■ **What you will do**:
What is the number of lines in the material below that include the word "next"? Write that number and nothing more.

■ **Dataset content**:
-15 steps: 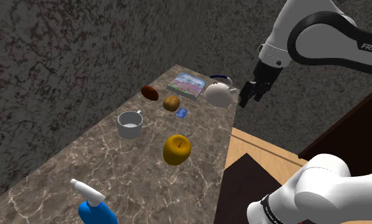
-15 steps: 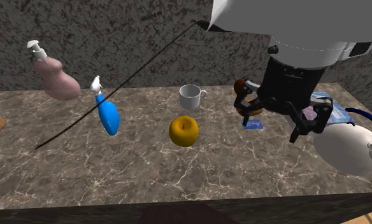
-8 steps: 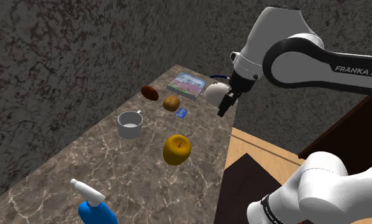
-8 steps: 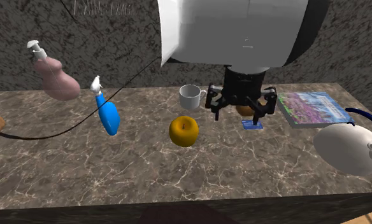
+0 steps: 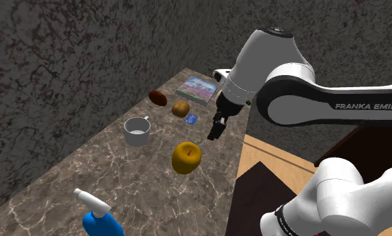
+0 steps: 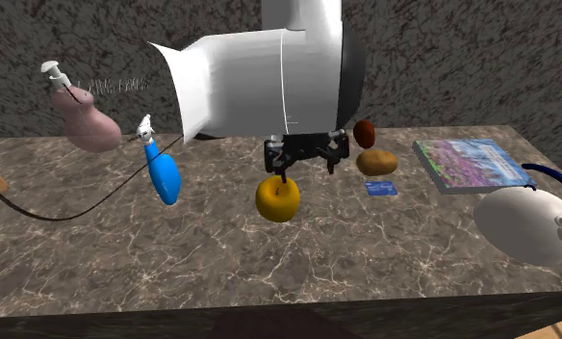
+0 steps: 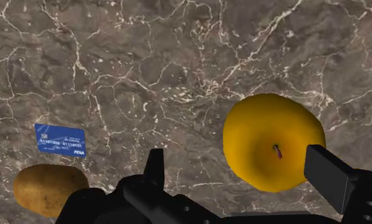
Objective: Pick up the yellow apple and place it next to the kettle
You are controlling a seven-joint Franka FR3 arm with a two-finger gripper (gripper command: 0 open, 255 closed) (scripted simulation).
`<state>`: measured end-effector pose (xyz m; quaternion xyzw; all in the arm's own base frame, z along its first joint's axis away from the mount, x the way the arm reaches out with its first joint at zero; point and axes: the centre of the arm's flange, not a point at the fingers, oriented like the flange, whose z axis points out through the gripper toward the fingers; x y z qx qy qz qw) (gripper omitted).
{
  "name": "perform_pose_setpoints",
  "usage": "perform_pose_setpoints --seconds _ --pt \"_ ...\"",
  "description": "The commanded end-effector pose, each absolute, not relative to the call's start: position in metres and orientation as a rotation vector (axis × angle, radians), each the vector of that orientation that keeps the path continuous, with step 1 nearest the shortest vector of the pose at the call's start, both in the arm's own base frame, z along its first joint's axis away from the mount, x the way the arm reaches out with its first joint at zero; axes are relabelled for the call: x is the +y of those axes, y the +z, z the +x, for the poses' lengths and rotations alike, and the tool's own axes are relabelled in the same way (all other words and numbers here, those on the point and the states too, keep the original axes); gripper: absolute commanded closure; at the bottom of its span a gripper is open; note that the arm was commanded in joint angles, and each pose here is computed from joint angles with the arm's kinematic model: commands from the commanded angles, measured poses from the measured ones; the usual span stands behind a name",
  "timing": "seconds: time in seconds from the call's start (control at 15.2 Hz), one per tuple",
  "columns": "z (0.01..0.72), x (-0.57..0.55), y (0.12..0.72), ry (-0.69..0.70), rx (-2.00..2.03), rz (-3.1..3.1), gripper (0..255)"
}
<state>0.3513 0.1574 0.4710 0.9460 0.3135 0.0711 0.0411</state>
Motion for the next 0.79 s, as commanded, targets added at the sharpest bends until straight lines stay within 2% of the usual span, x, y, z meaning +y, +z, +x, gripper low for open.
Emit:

■ **Exercise solution**:
2